Now let's examine how Extreme Programming promotes a new midset for organisations by placing people at the heart of its strategy.

Happy for having been member of an XP team for 5 years now, I can attest team success and personal growth are a daily reality for me. XP has radically improved my perception of work, and, more importantly, it has deeply empowered me: I grow everyday more confident and happy in my professional as well as my personal life.

I highly recommend everybody around me to read "XP Explained 2nd Edition" from Kent Beck. Far from being a copy of the first, it is merely a complement, with 5 more years of maturity on the subject. It explains the roots of the methodology, its philosophy, and some hints to correctly implementing it.

The central paradigm of XP is "Stay aware. Adapt. Change."

I want here to emphasize on 6 XP principles (among 14) that show the attachement of the methodology to personal growth. I will hereafter paraphrase Kent Beck (excuse me Kent) because I cannot think about better words.

Quoted from XPE2 :

    - Humanity: a XP team aims to meet personnal needs such as basic safety, accomplishment, belonging, growth and intimacy,
    - Mutual benefit promotes Win-Win relationships,
    - Improvement: Perfect is a verb, not an adjective (I do love this sentence)
    - Reflection
    - Opportunity: To reach excellence, problems need to turn into opportunity for improvement, not just survival
    - Accepted Responsability: Responsability cannot be assigned, it can only be accepted (authority and responsability have to be aligned)

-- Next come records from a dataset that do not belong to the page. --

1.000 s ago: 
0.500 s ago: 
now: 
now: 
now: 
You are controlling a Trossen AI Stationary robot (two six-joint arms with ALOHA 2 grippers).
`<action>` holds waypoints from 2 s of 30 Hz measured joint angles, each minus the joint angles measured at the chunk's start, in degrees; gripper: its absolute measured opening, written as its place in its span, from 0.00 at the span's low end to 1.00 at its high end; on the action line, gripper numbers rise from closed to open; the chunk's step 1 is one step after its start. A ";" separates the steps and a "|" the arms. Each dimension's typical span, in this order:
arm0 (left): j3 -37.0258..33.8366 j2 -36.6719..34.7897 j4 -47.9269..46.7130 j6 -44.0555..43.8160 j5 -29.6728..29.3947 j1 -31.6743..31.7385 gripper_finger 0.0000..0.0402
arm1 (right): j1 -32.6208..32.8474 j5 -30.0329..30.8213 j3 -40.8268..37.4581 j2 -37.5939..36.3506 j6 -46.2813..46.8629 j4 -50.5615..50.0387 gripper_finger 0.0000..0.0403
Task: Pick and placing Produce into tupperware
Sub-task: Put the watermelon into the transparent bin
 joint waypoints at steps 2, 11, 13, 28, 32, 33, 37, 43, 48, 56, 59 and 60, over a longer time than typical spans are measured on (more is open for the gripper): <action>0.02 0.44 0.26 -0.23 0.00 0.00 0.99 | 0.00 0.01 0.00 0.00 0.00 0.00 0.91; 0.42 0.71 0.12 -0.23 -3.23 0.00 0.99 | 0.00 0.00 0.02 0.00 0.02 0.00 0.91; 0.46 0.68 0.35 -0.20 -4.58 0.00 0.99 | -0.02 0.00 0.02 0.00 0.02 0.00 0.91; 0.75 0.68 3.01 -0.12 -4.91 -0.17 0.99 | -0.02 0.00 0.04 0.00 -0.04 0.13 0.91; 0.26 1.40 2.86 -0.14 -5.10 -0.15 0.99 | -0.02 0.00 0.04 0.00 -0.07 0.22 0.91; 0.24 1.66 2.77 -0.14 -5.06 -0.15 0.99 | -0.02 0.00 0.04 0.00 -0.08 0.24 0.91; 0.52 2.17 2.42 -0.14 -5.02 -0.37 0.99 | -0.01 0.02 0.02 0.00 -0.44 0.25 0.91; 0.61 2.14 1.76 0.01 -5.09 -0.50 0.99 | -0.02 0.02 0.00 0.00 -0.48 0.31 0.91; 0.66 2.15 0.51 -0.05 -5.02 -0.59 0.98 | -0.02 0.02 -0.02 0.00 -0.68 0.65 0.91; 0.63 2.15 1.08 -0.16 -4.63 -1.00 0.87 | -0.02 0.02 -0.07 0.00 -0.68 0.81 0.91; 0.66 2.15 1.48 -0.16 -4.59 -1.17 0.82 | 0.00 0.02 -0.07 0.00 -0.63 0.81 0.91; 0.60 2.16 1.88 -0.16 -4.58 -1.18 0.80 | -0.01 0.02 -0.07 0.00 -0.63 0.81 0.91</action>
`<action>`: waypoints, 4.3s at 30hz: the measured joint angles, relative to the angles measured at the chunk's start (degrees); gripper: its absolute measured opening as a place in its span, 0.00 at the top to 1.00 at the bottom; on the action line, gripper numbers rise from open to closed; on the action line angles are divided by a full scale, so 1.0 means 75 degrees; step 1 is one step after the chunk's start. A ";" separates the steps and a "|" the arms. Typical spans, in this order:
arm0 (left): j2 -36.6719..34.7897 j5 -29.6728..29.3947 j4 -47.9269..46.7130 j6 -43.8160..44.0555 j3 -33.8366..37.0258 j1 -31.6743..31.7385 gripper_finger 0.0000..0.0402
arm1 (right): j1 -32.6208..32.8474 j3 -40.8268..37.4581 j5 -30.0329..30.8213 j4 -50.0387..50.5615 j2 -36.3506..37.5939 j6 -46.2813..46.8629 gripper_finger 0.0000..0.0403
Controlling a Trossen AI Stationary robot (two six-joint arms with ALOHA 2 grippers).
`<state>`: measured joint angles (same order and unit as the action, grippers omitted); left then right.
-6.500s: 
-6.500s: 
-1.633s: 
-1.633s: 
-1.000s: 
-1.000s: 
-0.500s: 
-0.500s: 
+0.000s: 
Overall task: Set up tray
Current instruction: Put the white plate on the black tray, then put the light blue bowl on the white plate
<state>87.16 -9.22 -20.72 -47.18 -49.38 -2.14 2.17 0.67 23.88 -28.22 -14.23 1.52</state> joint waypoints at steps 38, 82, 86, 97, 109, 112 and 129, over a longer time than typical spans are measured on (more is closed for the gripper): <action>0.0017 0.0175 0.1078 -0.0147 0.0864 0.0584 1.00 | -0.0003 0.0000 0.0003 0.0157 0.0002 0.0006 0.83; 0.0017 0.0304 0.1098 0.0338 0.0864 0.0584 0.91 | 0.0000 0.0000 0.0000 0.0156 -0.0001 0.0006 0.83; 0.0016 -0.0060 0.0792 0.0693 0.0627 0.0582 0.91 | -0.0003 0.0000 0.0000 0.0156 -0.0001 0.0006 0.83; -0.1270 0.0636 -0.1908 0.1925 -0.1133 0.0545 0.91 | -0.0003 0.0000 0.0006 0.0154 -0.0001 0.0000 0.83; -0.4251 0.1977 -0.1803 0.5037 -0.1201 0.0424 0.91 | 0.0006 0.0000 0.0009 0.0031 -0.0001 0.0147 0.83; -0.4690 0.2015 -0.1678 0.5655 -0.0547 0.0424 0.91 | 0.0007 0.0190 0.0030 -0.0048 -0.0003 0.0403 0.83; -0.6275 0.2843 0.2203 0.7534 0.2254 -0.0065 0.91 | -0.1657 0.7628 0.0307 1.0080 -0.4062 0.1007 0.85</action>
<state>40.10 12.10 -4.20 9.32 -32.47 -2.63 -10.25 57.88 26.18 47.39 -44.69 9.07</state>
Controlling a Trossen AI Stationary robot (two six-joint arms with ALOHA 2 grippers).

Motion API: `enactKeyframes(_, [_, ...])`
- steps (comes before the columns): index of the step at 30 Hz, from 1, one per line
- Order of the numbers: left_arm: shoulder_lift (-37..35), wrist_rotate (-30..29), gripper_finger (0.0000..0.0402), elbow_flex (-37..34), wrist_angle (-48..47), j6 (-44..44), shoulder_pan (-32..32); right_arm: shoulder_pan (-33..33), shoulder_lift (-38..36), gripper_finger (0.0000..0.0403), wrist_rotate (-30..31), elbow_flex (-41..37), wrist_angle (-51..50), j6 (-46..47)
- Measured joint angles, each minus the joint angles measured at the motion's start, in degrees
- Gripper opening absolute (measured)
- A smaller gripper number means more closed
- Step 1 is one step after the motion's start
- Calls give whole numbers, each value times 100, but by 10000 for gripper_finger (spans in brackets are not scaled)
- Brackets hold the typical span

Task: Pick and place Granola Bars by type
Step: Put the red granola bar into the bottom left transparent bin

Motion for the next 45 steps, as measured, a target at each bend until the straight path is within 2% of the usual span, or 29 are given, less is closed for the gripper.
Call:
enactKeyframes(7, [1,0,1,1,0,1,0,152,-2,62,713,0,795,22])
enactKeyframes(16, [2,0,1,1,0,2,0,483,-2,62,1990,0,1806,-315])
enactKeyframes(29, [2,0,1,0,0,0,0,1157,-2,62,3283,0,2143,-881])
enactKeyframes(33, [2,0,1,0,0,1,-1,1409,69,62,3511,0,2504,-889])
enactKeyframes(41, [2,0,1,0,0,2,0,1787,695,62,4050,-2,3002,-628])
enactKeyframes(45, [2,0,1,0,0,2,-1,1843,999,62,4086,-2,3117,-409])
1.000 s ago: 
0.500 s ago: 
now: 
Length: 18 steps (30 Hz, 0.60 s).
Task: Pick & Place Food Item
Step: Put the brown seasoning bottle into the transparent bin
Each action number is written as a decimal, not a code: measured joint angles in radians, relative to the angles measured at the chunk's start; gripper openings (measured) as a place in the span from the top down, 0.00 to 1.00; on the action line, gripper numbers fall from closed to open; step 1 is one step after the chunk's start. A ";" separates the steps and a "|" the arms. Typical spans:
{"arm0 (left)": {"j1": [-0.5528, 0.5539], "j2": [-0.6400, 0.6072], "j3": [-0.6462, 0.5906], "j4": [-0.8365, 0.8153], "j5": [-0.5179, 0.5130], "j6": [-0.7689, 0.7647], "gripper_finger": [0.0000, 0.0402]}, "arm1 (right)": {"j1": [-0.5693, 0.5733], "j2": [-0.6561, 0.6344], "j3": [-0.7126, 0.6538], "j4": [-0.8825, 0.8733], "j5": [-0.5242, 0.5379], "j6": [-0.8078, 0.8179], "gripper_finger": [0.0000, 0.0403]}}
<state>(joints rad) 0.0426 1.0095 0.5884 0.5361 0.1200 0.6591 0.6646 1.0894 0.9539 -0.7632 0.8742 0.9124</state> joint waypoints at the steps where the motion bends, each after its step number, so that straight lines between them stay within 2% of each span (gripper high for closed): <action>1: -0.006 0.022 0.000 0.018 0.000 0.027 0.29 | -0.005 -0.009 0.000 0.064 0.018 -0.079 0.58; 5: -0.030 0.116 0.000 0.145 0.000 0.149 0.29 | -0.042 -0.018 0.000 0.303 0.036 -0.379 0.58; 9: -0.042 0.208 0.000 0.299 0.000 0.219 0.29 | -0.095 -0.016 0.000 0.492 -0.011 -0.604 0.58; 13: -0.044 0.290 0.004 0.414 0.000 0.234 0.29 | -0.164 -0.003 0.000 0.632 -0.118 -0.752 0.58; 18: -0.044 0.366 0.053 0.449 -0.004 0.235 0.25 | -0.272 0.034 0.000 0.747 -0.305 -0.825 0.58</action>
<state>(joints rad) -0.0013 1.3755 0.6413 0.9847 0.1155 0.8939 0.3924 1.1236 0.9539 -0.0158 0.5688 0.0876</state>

Of course, applying all these principles suggests a true shift in mind: team members have to build trustfully relationships between each others. The "Open Kimono" metaphor from Tom de Marco (Peopleware) reflects perfectly the mindset of an healthy XP team, since it allows for constructive conflicts to develop.

From my experience XP has brought up committed individuals on top of things; it has helped them becoming efficient problem solvers, responsible for the success of the entire project.

This leads to the subject of what Daniel Goleman calls "Emotional Intelligence", including self-control, zeal and persistence. Helping to deal positively with criticism, EI leads to greater motivation and cooperation within teams.
In traditional organizations, people working together will not necessarily share sensitive information. Furthermore, each brings some talent (creativity, technical expertise, empathy, high verbal fluancy...), but very few are willing to help their teamates to develop. Assuming basic elements of social intelligence, XP cultivates an internal harmony that enables great results to show up.

Finally, I believe a mature XP team (like the one I am working in) implements a micro "Learning Organization", following the five disciplines of Peter Senge (Personnal Mastery, Team Learning, Shared Vision, Mental Models, and System Thinking). But this is a whole subject of its own...

"Individuals and interactions over processes and tools" is the most important value of the Agile Manifesto
Indeed, XP considers people as the nerve center of a successful innovative organization, and this induces a positive and creative mindset in the hearts of participants that will soon empower that same organisation. I think this is the first and most important reinforcing process that XP has created.